As Capitol’s “Head of Physical Production” he’s about to have the busiest day of his career when an up-and-coming starlet is caught in a compromising “French postcard situation” while his leading lady, DeeAnna Moran’s (an Esther Williams-esque Scarlett Johansson), is about to have an out-of-wedlock baby. “is there any way she can adopt her own child?” he wonders.
If that wasn’t enough Baird Whitlock (George Clooney), the studio’s biggest star, is drugged and kidnapped from the set of his sword-and-sandal epic Hail, Caesar!: A Tale of the Christ. “This is bad!” exclaims actor Hobie Doyle (Alden Ehrenreich). “Bad for movie stars everywhere.”
The action revolves around Brolin’s character, but this is truly an ensemble piece made up of many moving parts. Maybe too many.
“Hail, Caesar!” is a buoyant movie and when it is firing on all cylinders it can only be described as delightful. Clooney’s stagey reaction to meeting Jesus in the movie-within-the-movie—“Squint against the grandeur!”—and Ralph Fiennes as the marvellously named director Laurence Laurentz giving southern hick Hobie an on-set lesson in elocution—“Would that it were so simple.”—are a slices of comedic heaven. An editing mishap involving Frances McDormand, a scarf and a cigarette and Johansson’s hard-boiled dame accent are great character pieces while Channing Tatum channels Gene Kelly in an athletic tour-de-force dance number called “No Dames.” Add to that a breakout performance from Ehrenreich and the wonky Coen sensibility and you have a movie with much to admire.
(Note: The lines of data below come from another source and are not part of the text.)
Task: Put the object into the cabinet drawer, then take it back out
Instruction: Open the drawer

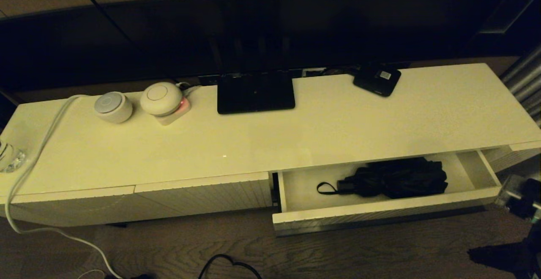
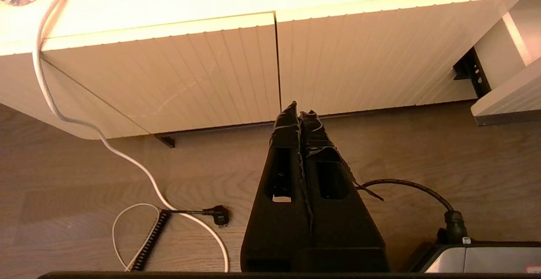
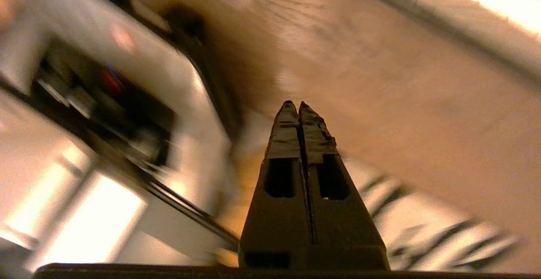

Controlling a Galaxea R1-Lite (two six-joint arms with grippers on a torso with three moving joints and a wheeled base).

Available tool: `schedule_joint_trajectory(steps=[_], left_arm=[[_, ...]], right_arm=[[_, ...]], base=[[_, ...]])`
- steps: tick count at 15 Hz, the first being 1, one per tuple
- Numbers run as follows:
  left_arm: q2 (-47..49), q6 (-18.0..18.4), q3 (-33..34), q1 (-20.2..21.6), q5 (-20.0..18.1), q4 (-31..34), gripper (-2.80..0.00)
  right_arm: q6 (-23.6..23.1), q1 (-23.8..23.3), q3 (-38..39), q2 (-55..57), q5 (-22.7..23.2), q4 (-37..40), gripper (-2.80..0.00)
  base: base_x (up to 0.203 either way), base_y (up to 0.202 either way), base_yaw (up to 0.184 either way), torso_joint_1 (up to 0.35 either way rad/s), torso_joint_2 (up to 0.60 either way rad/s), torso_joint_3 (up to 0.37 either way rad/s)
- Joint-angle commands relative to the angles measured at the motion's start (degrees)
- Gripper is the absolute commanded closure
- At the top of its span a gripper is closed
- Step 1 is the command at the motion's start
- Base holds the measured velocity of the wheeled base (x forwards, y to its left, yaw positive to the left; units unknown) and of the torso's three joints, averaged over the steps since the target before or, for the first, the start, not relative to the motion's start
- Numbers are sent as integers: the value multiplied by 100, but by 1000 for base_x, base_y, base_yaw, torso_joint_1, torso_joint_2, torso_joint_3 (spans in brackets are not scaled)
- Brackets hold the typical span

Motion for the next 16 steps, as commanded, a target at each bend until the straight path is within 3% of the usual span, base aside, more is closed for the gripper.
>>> schedule_joint_trajectory(steps=[1, 5, 11, 16], left_arm=[[0, 0, 18, 2, 4, 1, 0], [0, 0, 18, 2, 4, 1, 0], [0, 0, 18, 2, 4, 1, 0], [0, 0, 18, 2, 4, 1, 0]], right_arm=[[1265, -2, -439, 782, -27, 36, 0], [2522, 4, -1104, 1759, -646, 11, 0], [3175, 115, -1907, 2569, -1121, -12, 0], [3253, 164, -2189, 2977, -1238, -23, 0]], base=[[0, 0, 0, 0, 0, 0], [0, 0, 0, 0, 0, 0], [0, 0, 0, 0, 0, 0], [0, 0, 0, 0, 0, 0]])
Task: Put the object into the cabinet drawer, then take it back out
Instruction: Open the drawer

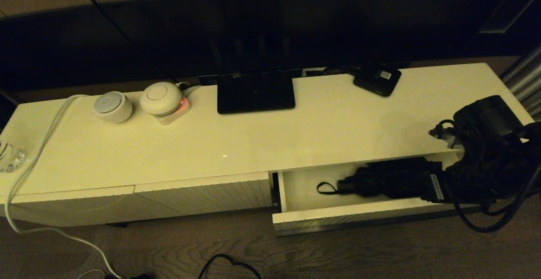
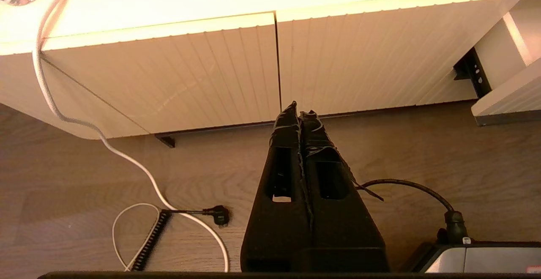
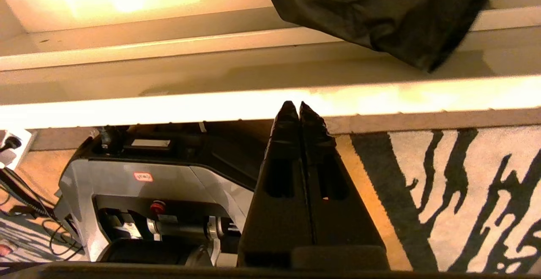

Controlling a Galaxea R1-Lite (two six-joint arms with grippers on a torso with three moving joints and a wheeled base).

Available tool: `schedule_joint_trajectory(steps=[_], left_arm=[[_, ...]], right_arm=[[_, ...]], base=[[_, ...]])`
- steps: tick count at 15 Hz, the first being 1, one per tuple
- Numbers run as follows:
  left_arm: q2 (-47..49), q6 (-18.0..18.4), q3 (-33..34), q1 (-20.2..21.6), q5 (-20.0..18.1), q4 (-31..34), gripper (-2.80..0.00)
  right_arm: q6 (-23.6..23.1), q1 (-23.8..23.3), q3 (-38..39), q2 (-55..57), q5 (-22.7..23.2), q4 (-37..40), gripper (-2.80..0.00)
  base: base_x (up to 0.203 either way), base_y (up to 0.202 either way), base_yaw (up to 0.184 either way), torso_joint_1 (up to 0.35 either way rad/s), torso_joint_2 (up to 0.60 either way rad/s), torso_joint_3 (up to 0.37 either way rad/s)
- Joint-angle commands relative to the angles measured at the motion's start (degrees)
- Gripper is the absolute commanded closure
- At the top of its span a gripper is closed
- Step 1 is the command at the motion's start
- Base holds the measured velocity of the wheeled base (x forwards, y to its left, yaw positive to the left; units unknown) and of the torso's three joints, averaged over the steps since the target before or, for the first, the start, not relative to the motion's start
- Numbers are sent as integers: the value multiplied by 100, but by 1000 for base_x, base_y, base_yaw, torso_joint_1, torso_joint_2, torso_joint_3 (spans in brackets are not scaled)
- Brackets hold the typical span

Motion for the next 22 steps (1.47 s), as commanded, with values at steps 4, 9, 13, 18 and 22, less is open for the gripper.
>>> schedule_joint_trajectory(steps=[4, 9, 13, 18, 22], left_arm=[[0, 0, 18, 2, 2, -1, 0], [0, 0, 18, 2, 2, -1, 0], [0, 0, 18, 2, 2, -1, 0], [0, 0, 18, 2, 2, -1, 0], [0, 0, 18, 2, 2, -1, 0]], right_arm=[[290, 36, -195, 562, -183, -108, 0], [337, 86, -251, 770, -222, -93, 0], [328, 94, -151, 807, -196, -28, 0], [295, 94, -186, 965, -222, 336, 0], [-72, 122, -92, 1008, -181, 1133, 0]], base=[[0, 0, 0, 0, 0, 0], [0, 0, 0, 0, 0, 0], [0, 0, 0, 0, 0, 0], [0, 0, 0, 0, 0, 0], [0, 0, 0, 0, 0, 0]])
It’s the other stuff, the connective tissue, that doesn’t hold up. In “Hail, Caesar!” the Coens seem more interested in set pieces than story. In between inspired bits—see above—the movie meanders looking for Mannix to bind it together. Brolin certainly looks the part of a 1950s tough guy but he is a device more than a character. His job is to connect the various story threads but he gets lost between the subplots. From communism to wayward movie stars to nosy twin gossip columnists (both played by Tilda Swinton) and manufactured romances the Coens leave no old Hollywood stone unturned.
“Hail, Caesar!” doesn’t quite come together as a fully formed movie but it does play as a love letter to the cinema. Its a satirical portrait of Hollywood’s Golden Age and the underlying message about the importance of movies should appeal to cinephiles but may have less impact on casual viewers.